• _WHAT TO DO_
Everything from the line containing "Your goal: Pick" through the final line of the material is to be restated word for word, and only that.

• _MATERIAL PROVIDED_
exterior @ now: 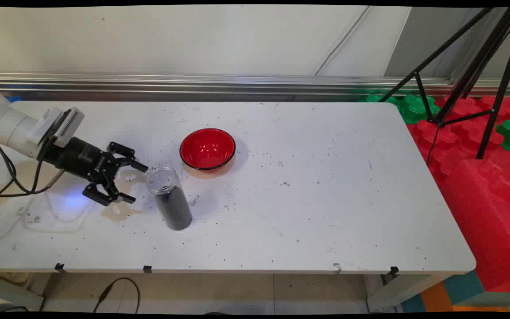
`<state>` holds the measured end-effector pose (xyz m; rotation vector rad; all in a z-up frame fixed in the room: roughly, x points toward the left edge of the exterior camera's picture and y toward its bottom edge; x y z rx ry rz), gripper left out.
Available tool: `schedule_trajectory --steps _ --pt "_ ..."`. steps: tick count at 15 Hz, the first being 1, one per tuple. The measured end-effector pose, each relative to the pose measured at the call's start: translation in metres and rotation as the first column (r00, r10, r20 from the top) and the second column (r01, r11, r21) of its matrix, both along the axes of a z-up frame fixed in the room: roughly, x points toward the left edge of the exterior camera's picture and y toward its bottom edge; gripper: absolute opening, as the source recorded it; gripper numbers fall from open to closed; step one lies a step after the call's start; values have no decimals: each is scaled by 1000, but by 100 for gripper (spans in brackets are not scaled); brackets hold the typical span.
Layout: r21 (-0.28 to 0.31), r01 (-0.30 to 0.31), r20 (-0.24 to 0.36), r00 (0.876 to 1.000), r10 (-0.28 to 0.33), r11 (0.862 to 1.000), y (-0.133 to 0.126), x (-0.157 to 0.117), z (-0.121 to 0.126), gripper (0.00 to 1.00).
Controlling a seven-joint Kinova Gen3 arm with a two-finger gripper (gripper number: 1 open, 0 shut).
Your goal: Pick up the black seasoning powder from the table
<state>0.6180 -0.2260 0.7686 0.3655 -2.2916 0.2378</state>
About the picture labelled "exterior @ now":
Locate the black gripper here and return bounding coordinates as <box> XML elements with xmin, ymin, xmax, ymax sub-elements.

• _WRITTEN ANSWER_
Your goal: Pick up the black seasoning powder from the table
<state>0.6180 -0.2260 0.7686 0.3655 -2.2916 0.2378</state>
About the picture labelled "exterior @ now":
Locate the black gripper here and return bounding coordinates as <box> XML elements with xmin, ymin, xmax, ymax sub-elements.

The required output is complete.